- Ten żółty alert został wprowadzony dla żołnierzy Wojsk Obrony Terytorialnej. Oznacza to, że nie dotyczy żołnierzy zawodowych, tylko tak zwanych żołnierzy terytorialnej służby wojskowej, czyli tych żołnierzy, którzy na co dzień pozostają w cywilu, pracują, wykonują obowiązki domowe, a na czas powoływania zakładają mundur i wykonują zadania jako żołnierze Wojska Polskiego - mówi porucznik Tomasz Klucznik, oficer prasowy 7. Pomorskiej Brygady Obrony Terytorialnej.
Jeśli żołnierz otrzyma wezwanie, w pracy przysługuje mu bezpłatny urlop. Uposażenie za ten okres wypłaca wojsko. Na granicy terytorialsi wspierają wojska operacyjne, straż graniczną i policję w ich ustawowych zadaniach.
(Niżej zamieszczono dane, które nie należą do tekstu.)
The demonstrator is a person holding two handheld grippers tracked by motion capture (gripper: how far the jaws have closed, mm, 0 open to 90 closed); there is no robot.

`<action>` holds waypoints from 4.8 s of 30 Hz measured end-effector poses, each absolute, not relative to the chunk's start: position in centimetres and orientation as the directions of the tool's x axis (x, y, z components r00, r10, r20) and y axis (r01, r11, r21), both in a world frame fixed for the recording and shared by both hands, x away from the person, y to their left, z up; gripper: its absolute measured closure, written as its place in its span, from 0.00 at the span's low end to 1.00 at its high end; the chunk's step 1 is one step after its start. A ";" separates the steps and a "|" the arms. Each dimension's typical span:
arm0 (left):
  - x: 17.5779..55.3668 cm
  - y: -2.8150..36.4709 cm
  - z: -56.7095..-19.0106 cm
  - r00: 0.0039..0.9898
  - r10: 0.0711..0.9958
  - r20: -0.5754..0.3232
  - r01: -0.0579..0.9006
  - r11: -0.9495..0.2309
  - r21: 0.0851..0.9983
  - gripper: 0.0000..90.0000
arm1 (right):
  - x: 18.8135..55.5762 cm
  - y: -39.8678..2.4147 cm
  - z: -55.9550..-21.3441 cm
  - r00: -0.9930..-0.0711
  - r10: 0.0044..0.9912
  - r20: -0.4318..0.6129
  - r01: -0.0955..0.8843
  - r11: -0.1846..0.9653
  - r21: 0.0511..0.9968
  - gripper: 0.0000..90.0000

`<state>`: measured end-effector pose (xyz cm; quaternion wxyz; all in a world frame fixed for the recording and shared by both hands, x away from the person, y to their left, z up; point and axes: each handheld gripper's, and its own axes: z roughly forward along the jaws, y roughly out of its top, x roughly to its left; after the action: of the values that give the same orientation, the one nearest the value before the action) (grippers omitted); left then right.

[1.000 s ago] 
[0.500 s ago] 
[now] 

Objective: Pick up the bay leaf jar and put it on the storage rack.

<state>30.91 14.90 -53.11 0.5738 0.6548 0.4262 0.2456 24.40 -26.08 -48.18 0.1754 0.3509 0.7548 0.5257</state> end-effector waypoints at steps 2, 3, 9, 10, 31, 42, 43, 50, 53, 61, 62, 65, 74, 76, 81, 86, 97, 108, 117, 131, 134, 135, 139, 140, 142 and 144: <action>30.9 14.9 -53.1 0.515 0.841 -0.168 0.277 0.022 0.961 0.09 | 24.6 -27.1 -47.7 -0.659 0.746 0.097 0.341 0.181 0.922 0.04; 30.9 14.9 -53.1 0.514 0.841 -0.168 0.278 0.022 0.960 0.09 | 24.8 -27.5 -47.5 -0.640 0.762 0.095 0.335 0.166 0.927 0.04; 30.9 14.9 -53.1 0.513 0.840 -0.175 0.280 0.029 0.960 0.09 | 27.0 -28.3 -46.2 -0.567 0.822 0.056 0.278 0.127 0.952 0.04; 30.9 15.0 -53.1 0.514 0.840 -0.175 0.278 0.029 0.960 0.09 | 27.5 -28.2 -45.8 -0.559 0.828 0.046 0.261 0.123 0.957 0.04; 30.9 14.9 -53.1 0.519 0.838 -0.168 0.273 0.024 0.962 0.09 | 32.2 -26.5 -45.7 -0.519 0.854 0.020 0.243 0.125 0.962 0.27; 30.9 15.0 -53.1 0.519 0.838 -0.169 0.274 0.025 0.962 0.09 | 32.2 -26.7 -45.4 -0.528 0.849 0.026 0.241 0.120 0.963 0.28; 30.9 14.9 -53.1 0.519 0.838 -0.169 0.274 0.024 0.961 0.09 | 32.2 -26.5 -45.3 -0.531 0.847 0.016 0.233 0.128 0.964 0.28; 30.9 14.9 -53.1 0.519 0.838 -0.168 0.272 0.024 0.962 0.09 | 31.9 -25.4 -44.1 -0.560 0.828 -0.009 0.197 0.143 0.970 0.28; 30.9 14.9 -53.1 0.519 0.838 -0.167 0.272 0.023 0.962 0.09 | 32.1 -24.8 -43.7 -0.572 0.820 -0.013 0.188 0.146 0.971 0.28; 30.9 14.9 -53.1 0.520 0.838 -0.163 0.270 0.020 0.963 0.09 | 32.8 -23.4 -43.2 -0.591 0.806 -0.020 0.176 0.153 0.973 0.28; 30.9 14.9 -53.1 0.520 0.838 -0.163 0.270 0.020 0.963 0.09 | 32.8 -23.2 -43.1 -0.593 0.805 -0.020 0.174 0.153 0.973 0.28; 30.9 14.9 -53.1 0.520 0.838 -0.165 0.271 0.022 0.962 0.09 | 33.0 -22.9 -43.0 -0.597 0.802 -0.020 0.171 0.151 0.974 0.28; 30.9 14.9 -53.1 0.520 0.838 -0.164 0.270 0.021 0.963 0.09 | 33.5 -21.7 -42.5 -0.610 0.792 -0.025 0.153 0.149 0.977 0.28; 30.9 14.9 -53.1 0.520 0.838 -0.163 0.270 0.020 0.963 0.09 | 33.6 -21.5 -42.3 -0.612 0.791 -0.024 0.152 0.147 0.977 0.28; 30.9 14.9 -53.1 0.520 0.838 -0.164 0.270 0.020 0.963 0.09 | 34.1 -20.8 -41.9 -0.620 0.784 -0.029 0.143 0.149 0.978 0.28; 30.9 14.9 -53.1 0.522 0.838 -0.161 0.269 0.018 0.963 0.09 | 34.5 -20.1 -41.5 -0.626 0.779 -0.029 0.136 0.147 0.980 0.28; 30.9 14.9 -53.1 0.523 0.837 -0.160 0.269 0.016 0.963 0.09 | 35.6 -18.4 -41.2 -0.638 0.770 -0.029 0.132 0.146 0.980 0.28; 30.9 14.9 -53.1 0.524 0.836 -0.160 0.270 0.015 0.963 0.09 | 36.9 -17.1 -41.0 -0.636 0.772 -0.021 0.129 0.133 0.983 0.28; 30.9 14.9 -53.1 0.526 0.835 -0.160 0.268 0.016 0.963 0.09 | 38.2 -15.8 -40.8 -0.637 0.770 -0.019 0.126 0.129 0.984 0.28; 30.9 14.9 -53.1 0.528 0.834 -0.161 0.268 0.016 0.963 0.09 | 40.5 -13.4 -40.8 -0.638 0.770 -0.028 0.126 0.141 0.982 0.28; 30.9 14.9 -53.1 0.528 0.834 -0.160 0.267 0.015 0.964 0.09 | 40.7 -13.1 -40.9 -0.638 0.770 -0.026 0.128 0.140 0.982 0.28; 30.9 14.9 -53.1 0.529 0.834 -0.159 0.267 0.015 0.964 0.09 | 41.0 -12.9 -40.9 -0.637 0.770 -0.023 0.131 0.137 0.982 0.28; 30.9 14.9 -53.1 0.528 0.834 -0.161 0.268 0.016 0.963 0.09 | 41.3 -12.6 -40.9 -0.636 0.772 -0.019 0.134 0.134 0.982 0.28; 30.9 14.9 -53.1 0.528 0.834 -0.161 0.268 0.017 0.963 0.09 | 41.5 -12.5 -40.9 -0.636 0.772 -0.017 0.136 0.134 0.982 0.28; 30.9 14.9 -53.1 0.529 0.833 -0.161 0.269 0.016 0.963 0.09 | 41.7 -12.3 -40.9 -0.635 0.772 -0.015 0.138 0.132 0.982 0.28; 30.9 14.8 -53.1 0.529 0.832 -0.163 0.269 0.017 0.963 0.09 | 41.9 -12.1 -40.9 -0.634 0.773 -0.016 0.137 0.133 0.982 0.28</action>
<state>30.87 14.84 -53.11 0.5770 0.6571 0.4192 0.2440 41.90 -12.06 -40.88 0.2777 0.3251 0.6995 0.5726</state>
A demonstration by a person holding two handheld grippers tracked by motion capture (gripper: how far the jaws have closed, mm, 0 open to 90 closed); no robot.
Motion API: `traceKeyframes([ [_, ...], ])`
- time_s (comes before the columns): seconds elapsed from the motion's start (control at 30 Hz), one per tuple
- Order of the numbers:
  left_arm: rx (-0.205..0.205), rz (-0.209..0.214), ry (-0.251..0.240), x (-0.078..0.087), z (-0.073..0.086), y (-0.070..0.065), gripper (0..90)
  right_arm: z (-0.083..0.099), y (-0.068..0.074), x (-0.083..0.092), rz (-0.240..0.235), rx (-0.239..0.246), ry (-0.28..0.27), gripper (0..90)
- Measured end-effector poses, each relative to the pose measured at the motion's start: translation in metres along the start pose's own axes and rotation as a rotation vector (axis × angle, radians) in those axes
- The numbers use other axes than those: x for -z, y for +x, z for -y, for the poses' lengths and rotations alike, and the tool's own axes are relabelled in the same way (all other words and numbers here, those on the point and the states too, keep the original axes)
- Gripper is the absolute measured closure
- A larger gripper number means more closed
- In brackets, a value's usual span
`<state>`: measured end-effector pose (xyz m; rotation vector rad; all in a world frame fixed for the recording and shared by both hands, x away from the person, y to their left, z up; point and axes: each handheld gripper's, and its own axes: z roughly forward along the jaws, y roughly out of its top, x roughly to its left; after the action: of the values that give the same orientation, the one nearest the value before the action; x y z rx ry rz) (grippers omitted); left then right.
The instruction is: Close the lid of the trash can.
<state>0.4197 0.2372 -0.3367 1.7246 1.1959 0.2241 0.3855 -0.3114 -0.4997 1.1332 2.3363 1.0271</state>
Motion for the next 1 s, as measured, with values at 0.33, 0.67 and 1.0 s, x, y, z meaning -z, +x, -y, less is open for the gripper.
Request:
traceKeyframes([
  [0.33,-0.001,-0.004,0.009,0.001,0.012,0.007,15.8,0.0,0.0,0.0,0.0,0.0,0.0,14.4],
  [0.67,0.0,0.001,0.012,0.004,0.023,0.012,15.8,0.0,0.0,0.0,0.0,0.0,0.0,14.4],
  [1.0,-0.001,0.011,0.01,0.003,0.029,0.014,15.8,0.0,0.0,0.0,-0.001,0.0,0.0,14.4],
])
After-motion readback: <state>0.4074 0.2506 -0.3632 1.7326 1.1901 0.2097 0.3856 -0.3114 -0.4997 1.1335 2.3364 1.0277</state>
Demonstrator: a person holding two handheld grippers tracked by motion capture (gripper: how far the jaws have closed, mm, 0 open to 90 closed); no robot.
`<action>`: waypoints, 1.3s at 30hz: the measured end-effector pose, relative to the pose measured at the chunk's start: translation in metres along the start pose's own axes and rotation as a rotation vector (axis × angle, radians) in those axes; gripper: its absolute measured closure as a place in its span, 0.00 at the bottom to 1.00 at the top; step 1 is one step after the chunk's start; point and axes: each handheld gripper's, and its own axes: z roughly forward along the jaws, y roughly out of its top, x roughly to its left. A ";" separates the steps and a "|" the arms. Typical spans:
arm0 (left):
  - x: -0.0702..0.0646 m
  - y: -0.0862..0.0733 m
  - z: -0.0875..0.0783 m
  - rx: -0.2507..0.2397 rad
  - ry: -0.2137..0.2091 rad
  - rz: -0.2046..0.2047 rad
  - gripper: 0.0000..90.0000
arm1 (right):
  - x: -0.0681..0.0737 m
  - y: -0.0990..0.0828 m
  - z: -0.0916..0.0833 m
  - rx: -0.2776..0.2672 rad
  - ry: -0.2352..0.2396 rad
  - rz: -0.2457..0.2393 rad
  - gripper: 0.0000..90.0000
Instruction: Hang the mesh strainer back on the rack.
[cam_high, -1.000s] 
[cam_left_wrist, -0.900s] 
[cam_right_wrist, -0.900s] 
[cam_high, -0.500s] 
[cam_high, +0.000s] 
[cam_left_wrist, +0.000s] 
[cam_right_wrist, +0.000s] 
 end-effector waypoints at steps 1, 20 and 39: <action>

- Do naszych zadań należy tam patrolowanie np. łodziami płaskodennymi z silnikami zaburtowymi rzeki Bug, która jest rzeką graniczną pomiędzy Polską a Białorusią. Ponadto nasi żołnierze, którzy są tam skierowani, obsługują zestawy statków bezzałogowych. Oddelegowaliśmy również wyposażenie. Są to maszty oświetleniowe oraz środki transportu - dodaje porucznik.
A na Pomorzu stacjonuje obecnie około 1000 żołnierzy Wojsk Obrony Terytorialnej.